§ **Your assignment**
Print exactly the lines from the one that contains "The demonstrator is" through the last line of the material, both included, and leave out all pictures.
=== Dataset section ===
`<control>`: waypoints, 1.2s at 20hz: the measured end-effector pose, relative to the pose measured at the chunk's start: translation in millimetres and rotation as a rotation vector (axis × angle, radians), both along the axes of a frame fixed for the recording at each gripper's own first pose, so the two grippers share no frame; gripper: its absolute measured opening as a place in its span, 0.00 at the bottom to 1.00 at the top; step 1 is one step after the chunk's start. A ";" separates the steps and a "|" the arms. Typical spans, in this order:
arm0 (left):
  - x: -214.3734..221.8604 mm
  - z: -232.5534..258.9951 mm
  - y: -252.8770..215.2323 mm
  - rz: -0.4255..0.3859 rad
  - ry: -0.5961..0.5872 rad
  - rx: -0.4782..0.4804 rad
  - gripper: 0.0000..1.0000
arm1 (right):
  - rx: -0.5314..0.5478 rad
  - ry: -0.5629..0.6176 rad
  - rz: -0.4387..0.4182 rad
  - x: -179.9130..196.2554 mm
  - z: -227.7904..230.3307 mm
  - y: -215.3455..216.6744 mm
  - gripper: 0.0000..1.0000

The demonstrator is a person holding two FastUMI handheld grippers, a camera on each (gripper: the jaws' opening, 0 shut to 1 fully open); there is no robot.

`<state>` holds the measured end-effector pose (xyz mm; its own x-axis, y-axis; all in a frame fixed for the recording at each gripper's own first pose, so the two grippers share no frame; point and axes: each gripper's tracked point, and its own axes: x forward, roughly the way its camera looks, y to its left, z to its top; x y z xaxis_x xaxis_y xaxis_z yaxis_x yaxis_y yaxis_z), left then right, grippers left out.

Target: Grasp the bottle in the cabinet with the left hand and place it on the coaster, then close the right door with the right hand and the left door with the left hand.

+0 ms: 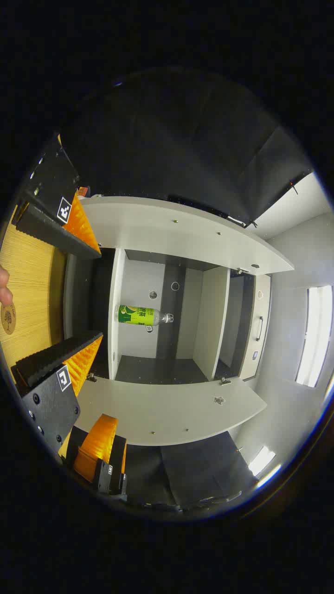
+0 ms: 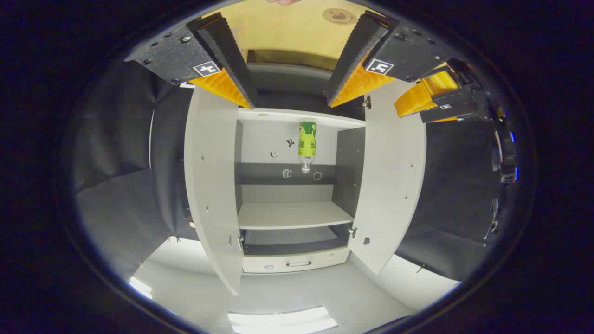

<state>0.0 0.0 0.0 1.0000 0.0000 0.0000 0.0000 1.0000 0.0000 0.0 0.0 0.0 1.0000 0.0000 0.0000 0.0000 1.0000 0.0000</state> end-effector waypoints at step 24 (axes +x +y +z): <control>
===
§ **Expected output**
The demonstrator is a person holding two FastUMI handheld grippers, a camera on each (gripper: the jaws' opening, 0 shut to 1 fully open); there is no robot.

`<state>` holds the measured end-effector pose (xyz mm; its own x-axis, y-axis; all in a frame fixed for the recording at each gripper's own first pose, so the two grippers share no frame; point and axes: each gripper's tracked point, and its own axes: x forward, roughly the way its camera looks, y to its left, z to its top; x y z xaxis_x xaxis_y xaxis_z yaxis_x yaxis_y yaxis_z), left then right, grippers left out.

Target: Grasp the bottle in the cabinet with the left hand and place it on the coaster, then close the right door with the right hand and the left door with the left hand.

+0 ms: 
+0 ms: 

<state>0.0 0.0 0.0 1.0000 0.0000 0.0000 0.0000 1.0000 0.0000 0.0 0.0 0.0 1.0000 0.0000 0.0000 0.0000 1.0000 0.0000</state> end-effector waypoints at step 24 (axes +x +y +z): <control>

There is nothing else to the answer.